The fitted neural networks have a small computational footprint so they’ll run very quickly, much faster than computing the true value of the instruments. Also, we should see accuracy comparable to having run the actual valuation methods.

The data, and lots of it

Neural networks require a lot of data to train the models well. The good thing is we have a lot of data in this case, and we can generate any data we need. We’ll train the network with values of the instruments for many different combinations of the market factors. For example, if we just look at the American put option, we’ll need values of that put option for various levels of moneyness, volatility, interest rate, and time to maturity.

Most banks already have their own pricing libraries to generate this data and they may already have much of it generated from risk simulations. If you don’t have a pricing library, you may work through this example using the Quantlib open source pricing library. That’s what I’ve done here.

Now, start small so you don’t waste time generating tons of data up front. Use relatively sparse data points on each of the market factors but be sure to cover the full range of values so that the model holds up under stress testing. If the model was only trained with interest rates of 3 -5 percent, it’s not going to do well if you stress interest rates to 10 percent. Value the instruments under each combination of values.

Here is my input table for an American put option. It’s about 800k rows. I’ve normalized my strike price, so I can use the same model on options of varying strike prices. I’ve added moneyness in addition to underlying.

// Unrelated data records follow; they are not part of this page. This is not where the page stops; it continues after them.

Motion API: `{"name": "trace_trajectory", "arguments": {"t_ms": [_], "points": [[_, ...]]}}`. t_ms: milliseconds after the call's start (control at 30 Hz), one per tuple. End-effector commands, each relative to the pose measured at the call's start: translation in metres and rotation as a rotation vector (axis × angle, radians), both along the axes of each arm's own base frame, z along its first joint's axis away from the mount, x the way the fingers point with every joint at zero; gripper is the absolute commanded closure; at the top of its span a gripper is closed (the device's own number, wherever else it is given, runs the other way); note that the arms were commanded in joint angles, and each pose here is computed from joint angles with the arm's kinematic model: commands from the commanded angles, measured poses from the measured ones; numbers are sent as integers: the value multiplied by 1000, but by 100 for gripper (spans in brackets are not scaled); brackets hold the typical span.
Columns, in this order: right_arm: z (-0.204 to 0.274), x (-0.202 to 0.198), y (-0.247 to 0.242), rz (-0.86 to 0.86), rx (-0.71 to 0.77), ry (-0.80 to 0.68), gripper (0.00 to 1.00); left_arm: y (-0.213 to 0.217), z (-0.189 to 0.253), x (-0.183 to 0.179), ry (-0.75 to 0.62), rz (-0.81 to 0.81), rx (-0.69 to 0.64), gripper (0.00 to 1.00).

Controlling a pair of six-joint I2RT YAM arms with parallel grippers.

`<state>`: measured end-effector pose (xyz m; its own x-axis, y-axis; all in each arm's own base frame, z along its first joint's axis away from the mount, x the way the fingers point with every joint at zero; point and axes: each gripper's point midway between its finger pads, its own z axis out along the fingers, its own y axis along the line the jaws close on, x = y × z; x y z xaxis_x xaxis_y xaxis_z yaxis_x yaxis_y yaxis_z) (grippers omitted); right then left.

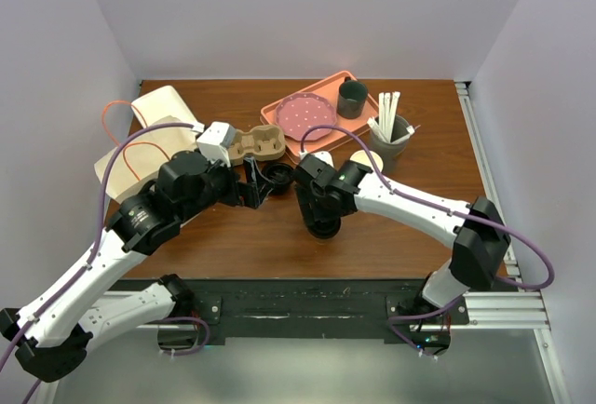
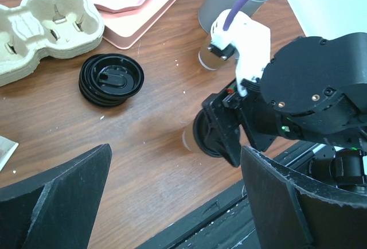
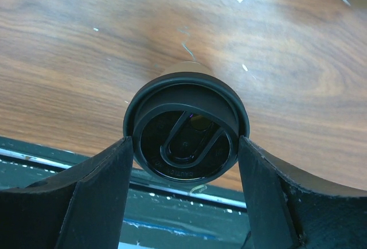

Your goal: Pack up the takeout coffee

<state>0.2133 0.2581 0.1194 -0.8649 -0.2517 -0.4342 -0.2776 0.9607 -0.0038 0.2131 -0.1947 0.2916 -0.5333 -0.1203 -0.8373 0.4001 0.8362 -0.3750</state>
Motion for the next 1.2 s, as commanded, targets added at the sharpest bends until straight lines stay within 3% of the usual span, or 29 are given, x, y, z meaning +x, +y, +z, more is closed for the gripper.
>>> {"name": "trace_trajectory", "arguments": {"t_ms": [0, 333, 500, 933, 1067, 1167], "points": [[12, -10, -41, -123, -97, -18, 48, 3, 3, -2, -9, 8, -10, 0], [24, -10, -163, -481, -70, -48, 51, -7, 1, 1, 4, -22, -13, 0], [28, 12, -210, -649, -56, -118, 50, -14, 3, 1, 11, -49, -16, 0], [5, 59, -270, -860, -12, -122, 51, 14, 21, -2, -14, 36, 34, 0], [-2, 64, -274, -878, -11, -101, 43, 21, 20, -4, -13, 60, 40, 0], [3, 67, -277, -882, -25, -112, 29, 23, 22, -5, -16, 71, 36, 0]]}}
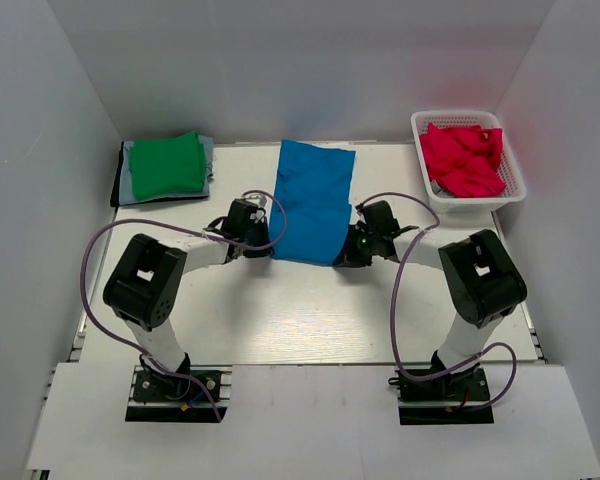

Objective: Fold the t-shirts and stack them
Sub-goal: Grab one side of the 2/3 rectangular tshirt with both arms, then fold the long partially folded tshirt into a neat square

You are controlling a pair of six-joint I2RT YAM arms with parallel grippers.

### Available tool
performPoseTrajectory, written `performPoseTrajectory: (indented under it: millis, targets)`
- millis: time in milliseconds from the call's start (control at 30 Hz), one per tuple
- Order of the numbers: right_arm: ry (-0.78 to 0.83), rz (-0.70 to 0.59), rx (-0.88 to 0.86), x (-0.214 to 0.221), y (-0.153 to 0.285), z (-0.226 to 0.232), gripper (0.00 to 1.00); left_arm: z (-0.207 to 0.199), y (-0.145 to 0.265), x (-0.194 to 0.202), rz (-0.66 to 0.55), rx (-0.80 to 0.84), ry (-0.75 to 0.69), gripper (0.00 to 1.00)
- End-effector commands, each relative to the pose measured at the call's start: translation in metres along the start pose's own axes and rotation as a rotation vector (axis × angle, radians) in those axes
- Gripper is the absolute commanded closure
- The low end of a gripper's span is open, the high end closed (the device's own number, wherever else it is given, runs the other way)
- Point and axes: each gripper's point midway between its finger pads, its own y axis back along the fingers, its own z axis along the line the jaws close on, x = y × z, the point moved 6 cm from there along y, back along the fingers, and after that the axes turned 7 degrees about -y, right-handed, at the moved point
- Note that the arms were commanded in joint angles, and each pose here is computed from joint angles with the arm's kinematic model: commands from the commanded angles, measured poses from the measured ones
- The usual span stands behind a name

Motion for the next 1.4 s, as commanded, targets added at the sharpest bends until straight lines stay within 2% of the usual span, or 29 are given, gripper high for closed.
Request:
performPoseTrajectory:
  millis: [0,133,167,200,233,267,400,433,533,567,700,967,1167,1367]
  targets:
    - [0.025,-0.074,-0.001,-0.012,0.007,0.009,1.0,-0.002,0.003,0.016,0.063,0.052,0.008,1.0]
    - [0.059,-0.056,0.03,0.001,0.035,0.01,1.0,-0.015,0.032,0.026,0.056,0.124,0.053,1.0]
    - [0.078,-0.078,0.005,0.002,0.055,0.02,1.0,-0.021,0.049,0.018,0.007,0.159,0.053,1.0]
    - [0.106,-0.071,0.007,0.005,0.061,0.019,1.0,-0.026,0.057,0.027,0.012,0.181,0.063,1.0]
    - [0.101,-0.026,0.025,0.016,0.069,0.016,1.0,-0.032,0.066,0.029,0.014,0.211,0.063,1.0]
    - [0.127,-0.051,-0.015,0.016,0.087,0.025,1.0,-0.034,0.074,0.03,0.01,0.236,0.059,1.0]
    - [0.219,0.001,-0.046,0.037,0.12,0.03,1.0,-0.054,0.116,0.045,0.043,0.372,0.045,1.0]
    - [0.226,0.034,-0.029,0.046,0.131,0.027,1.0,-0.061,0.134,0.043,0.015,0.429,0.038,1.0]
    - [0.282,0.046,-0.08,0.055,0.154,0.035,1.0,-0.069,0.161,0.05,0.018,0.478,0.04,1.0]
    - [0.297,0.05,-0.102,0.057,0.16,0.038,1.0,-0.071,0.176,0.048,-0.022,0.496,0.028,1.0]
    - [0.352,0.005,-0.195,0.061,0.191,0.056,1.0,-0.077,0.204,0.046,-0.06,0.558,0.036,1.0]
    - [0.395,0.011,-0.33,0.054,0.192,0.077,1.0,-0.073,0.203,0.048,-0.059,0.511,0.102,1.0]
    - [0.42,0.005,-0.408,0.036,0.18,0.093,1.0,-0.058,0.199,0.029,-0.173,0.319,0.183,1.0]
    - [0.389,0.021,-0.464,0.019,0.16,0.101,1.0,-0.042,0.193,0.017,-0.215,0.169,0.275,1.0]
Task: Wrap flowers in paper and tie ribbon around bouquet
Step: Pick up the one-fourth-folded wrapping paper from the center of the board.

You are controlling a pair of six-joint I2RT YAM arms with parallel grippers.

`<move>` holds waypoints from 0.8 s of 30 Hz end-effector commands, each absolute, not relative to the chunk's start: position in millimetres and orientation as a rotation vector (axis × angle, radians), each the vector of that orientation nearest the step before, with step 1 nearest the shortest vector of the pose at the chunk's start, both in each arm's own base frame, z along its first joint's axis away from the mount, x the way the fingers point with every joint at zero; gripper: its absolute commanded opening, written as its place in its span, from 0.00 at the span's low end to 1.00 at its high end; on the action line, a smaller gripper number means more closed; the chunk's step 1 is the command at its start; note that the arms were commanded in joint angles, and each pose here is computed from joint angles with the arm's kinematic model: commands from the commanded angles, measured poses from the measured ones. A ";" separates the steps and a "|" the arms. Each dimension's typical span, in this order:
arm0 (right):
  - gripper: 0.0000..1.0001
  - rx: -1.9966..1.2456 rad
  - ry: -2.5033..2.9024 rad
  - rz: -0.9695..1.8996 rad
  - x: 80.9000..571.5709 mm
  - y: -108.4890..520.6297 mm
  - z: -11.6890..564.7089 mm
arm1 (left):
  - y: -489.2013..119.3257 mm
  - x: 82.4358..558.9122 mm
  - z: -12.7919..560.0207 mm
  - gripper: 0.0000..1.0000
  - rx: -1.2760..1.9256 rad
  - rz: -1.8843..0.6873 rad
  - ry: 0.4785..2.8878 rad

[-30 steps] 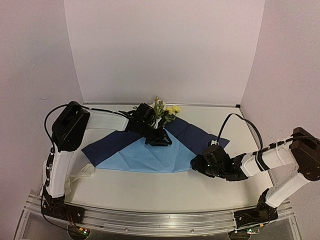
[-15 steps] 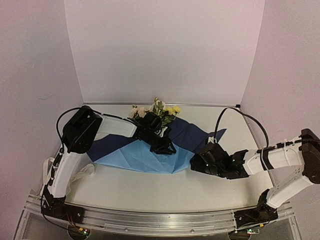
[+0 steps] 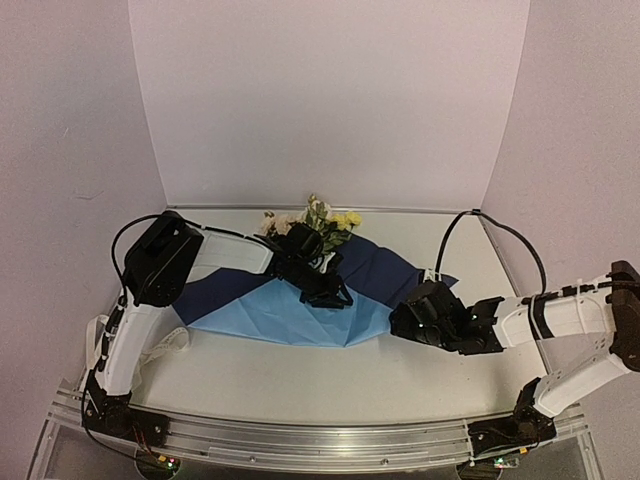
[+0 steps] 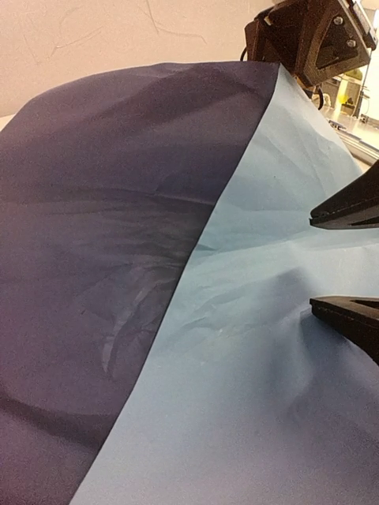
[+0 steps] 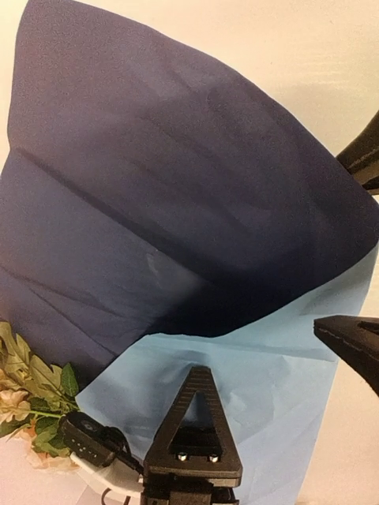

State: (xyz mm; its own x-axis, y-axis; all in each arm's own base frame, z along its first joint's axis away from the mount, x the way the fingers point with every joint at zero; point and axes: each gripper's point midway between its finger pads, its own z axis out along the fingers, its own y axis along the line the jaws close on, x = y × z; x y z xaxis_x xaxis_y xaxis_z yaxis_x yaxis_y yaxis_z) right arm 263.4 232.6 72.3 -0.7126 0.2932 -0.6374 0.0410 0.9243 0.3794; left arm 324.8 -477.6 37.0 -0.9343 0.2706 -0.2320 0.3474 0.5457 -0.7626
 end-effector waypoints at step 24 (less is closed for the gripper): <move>0.06 -0.138 2.296 0.176 244.6 269.9 139.4 | -412.8 285.2 136.8 0.32 0.545 -1.412 2.538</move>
State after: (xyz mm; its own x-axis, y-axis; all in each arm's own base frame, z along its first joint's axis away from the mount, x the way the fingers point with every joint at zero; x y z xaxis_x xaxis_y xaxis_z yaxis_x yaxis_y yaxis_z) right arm 237.0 259.7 124.1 -0.6891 -0.0011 -0.7247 -0.1441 0.9802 0.1356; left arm 286.4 -439.4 106.7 -0.9171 0.2731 -0.2903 0.3924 0.4916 -0.7774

This is the input table to the model. It contains the true option prices as well as the pricing inputs. I used around 800K observations to get coverage across a wide range of values for the various pricing inputs. I did this so that my model will hold up well to stress testing.

The model

I use SAS Visual Data Mining and Machine Learning to fit the neural network to my pricing data. I can use either the visual interface or a programmatic interface. I’ll use SAS Studio and its programmatic interface to fit the model. The pre-defined neural network task in SAS Studio is a great place to start.

Before running the model, I do standardize my inputs further. Neural networks do best if you’ve adjusted the inputs to a similar range. I enable hyper-parameter auto-tuning so that SAS will select the best model parameters for me. I ask SAS to output the SAS code to run the fitted model so that I can later test and use the model.

The SAS Studio Neural Network task provides a wizard to specify the data and model hyper parameters. The task wizard generates the SAS code on the right. I’ve allowed auto-tuning so that SAS will find the best model configuration for me.

I train the model. It only takes a few seconds. I try the model on some new test data and it looks really good. The picture below compares the neural network approximation with the true value.

The neural network (the solid red line) fits very well to the actual option prices (solid blue line). This holds up even when asset prices are far from their base values. The base value for the underlying asset price is 1.

If your model’s done well at this point, then you can stop. If it’s not doing well, you may need to try a deeper model, or different model, or add more data. SAS offers model interpretability tools like partial dependency to help you gauge how the model fits for different variables.

Deploying the model

If you like the way this model is approximating your trade or other financial instrument values, you can deploy the model so that it can be used to run on-demand stress tests or to speed up intra-day risk estimations. There are many ways to do this in SAS. The neural network can be published to run in SAS, in data-base, in Hadoop, or in-stream with a single click. I can also access my model via REST API, which gives me lots of deployment options. What I’ll do, though, is use these models in SAS High-Performance Risk (HPRisk) so that I can leverage the risk environment for stress testing and simulation and use its nice GUI.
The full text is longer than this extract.